From 1971 to 1979, Beutner and his associates held an annual seminar on the diagnosis of disease through immunofluorescent methods.

=== ANA standards ===

Beutner established the first proficiency tests for ANA in United States as a consultant for the studies of Roger Taylor at the Center for Disease Control. His studies revealed that most commercial ANA kits and none of the “in house” tests yielded reproducible results. Based on those results, ANA testing standards were developed and mandated by Federal law for all diagnostic laboratories that perform ANA tests and manufacturers of ANA kits including labeled antibodies used in such tests. Due to the standard practices, ANA tests are now one of the criteria of the American Rheumatism Association for the Diagnosis of the lupus erythematosus.

=== Immunofluorescent techniques ===

Today, pemphigus, pemphigoid, and psoriasis, which were of unknown etiology, are now diagnosed worldwide by immunofluorescent studies of blood serum and/or biopsies of skin or affected mucous membranes.

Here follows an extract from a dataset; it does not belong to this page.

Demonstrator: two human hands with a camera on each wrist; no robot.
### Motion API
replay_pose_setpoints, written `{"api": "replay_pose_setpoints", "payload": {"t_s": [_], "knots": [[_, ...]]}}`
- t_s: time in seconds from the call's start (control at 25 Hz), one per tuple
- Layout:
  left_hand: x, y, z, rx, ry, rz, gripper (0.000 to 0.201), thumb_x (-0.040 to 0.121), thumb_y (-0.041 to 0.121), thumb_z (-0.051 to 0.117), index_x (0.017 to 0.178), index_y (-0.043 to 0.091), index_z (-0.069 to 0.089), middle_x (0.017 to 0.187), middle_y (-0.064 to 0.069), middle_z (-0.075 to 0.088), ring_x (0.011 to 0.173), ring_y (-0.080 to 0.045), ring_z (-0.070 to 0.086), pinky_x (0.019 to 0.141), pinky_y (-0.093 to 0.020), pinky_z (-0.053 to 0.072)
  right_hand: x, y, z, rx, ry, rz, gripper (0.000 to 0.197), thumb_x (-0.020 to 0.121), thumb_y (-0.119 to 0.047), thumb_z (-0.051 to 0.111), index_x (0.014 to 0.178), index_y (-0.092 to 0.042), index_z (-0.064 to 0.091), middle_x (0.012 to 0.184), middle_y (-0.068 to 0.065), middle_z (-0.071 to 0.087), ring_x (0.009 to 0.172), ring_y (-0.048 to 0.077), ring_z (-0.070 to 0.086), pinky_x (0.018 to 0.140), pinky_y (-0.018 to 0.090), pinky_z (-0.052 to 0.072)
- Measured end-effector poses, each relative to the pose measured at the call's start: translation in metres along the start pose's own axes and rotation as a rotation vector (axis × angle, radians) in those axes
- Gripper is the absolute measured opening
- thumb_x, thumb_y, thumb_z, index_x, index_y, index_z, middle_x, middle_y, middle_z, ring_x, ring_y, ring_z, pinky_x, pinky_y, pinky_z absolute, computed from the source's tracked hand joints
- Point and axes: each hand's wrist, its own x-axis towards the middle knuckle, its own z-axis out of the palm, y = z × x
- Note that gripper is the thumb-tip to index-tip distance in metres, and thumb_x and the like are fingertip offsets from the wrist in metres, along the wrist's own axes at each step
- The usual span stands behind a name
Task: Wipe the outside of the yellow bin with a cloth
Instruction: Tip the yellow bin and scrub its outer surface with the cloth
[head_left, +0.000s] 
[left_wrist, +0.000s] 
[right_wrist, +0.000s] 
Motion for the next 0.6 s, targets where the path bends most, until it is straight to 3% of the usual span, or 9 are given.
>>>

Immunodermatology methods reveal normal autoantibodies that react in psoriatic scales and relevant cellular responses.

== Beutner Labs ==

In 1992 Ernst founded Beutner Labs, Inc. a diagnostic skin immunopathology center that specializes in immunologic tests for the diagnosis of bullous, vascular, connective tissue and inherited skin diseases.